White House Chief of Staff Defends Biden’s Record Executive Orders: It’s Not ‘in Lieu of Legislation’

In this Jan. 20, 2021, file photo, President Joe Biden signs his first executive orders in the Oval Office of the White House in Washington. Six of Biden's 17 first-day executive orders dealt with immigration, such as halting work on a border wall in Mexico and lifting a travel ban …
AP Photo/Evan Vucci, File

White House chief of staff Ron Klain is defending President Joe Biden, who in his first week in office signed more executive orders than any of his predecessors, contending that such excessive, unilateral actions are necessary as the administration is attempting to “fix what Trump broke in the executive branch.”

“We are not taking executive action in lieu of legislation,” Klain explained as critics note the sheer volume of the orders Biden has signed in his first week in office, besting all of his predecessors.

“We are taking executive action to fix what Trump broke in the executive branch, and to keep the President’s commitments to use his power — within appropriate limits — to make progress on four crises,” he added:

As of January 27, Biden had signed 40 “executive orders, actions, and memorandums” covering a range of issues from immigration to the coronavirus, according to CNN’s running tally. He is expected to add to the list on Thursday, taking action to expand Obamacare and Medicaid.

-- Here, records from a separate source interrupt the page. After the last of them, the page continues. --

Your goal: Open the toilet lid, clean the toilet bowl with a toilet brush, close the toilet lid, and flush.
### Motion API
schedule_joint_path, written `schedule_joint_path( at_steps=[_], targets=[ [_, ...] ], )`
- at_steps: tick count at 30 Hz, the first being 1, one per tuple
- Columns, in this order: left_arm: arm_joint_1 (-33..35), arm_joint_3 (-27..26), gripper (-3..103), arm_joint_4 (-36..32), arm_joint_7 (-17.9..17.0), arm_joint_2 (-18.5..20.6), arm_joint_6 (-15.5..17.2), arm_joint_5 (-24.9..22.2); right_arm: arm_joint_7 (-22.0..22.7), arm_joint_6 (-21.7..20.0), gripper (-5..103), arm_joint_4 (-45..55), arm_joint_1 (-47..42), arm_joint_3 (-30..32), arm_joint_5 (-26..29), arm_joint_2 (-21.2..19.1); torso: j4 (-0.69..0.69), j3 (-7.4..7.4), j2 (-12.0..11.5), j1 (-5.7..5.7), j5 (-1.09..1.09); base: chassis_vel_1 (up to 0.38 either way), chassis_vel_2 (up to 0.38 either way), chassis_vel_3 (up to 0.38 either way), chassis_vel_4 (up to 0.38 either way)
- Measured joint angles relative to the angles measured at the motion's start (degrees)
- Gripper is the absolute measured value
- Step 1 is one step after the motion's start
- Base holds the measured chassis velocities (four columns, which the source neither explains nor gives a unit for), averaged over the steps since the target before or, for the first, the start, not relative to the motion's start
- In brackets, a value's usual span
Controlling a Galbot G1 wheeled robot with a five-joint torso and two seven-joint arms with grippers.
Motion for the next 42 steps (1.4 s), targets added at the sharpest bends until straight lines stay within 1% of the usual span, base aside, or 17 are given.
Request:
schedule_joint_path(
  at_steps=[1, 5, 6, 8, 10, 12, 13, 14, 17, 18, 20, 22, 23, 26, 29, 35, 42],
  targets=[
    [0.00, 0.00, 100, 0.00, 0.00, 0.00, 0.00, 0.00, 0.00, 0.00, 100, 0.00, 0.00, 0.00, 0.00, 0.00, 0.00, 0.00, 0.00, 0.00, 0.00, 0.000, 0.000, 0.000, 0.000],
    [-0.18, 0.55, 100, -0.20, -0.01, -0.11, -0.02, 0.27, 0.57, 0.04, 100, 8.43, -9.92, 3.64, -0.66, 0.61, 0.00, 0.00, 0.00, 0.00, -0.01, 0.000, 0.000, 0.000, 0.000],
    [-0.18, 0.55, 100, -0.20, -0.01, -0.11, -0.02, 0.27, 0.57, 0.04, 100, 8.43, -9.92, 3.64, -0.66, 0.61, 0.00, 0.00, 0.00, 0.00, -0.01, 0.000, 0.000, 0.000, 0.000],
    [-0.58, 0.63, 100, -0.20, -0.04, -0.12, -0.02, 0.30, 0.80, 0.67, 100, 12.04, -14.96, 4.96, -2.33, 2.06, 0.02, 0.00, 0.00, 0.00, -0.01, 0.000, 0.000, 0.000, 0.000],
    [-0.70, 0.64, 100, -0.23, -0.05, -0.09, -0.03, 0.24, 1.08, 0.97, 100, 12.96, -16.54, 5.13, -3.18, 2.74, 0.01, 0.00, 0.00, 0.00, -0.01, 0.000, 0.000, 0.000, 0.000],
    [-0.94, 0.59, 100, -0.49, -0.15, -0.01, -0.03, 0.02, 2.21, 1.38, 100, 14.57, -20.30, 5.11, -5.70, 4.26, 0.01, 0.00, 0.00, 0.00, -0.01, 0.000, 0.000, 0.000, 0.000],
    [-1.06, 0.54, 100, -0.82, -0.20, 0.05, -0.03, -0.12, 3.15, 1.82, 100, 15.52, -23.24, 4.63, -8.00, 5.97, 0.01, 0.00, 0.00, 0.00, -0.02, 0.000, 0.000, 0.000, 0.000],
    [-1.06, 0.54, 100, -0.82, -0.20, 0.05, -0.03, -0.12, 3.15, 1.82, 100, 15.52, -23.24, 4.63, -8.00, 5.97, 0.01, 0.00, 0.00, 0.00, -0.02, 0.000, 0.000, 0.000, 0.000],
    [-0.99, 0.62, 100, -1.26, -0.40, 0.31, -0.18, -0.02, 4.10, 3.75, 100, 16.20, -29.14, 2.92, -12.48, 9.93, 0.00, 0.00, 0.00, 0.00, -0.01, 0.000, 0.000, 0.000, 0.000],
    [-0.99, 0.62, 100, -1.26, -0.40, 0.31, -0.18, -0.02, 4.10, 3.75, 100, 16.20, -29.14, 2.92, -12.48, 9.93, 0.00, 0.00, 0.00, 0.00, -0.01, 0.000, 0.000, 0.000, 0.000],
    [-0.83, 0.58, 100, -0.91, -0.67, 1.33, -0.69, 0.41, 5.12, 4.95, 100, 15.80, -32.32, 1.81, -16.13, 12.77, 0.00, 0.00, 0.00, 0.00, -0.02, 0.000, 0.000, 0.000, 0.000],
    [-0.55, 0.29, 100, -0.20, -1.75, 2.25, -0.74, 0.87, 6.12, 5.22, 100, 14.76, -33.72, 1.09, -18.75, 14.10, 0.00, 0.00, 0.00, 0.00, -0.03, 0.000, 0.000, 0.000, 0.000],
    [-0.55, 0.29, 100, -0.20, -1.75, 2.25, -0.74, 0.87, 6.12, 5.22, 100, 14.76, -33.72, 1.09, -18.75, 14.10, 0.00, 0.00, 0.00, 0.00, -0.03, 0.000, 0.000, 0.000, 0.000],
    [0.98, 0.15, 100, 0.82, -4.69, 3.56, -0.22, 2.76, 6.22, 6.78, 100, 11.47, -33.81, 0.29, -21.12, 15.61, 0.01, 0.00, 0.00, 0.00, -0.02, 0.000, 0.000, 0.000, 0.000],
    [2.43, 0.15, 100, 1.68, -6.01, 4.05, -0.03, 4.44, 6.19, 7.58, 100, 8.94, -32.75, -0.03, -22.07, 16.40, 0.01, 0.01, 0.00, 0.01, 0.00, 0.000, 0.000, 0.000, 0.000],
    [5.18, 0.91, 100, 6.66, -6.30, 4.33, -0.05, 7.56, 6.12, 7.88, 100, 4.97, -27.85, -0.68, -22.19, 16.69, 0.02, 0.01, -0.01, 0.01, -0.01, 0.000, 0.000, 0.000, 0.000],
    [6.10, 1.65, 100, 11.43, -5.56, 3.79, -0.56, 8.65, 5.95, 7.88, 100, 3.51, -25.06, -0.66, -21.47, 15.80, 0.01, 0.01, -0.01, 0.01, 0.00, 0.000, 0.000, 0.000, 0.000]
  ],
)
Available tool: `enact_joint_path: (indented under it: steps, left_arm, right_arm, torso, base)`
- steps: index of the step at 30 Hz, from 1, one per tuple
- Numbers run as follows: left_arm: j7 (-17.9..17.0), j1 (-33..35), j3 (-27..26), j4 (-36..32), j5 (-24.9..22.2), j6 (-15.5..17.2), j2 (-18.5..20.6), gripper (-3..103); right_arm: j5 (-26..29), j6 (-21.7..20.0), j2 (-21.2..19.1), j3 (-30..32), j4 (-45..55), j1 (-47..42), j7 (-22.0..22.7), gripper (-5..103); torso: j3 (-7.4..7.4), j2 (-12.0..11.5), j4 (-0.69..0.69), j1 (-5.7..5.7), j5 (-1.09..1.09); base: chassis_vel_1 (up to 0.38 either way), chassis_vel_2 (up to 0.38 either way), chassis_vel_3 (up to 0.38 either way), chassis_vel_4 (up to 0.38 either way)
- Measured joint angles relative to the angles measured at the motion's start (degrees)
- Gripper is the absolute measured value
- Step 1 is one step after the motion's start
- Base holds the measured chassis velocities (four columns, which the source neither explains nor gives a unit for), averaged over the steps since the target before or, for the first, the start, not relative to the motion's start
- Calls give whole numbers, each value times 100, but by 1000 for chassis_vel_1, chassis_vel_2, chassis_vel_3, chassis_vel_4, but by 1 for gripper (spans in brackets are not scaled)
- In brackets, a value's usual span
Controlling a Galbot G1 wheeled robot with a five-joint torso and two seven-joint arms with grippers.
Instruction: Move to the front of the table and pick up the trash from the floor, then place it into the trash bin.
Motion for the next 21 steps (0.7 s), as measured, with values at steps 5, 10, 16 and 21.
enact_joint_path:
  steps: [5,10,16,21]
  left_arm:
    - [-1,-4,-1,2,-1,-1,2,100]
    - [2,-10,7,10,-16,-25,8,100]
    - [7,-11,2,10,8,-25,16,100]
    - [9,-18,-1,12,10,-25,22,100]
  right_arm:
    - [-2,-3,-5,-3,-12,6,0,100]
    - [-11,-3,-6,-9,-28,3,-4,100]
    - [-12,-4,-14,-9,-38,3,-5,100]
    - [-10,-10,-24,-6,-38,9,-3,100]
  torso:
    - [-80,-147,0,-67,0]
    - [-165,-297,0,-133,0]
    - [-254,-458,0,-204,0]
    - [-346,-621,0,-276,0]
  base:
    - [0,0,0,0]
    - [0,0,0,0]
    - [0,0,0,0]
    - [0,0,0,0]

On Wednesday, Biden signed an executive order banning new oil and gas leases on federal land. Broadly speaking, the order puts the “climate crisis at the center of United States foreign policy and national security.”

“Since his first day in office, @POTUS has signed dozens of executive actions without consulting Congress,” Sen. Roger Wicker (R-MS) said on Wednesday, adding that he remains “deeply concerned about the impact these decisions will have on our country”:

Six GOP attorneys general sent a cautionary letter to Biden this week, expressing concern that he “may be following the unfortunate path of executive unilateralism” given the flurry of executive actions he has taken in the first week in office alone. They warned that they are watching and will take legal action if his administration or federal agencies overstep their constitutional authority, emphasizing that “overreaching and defying Congress will not be rewarded or succeed.”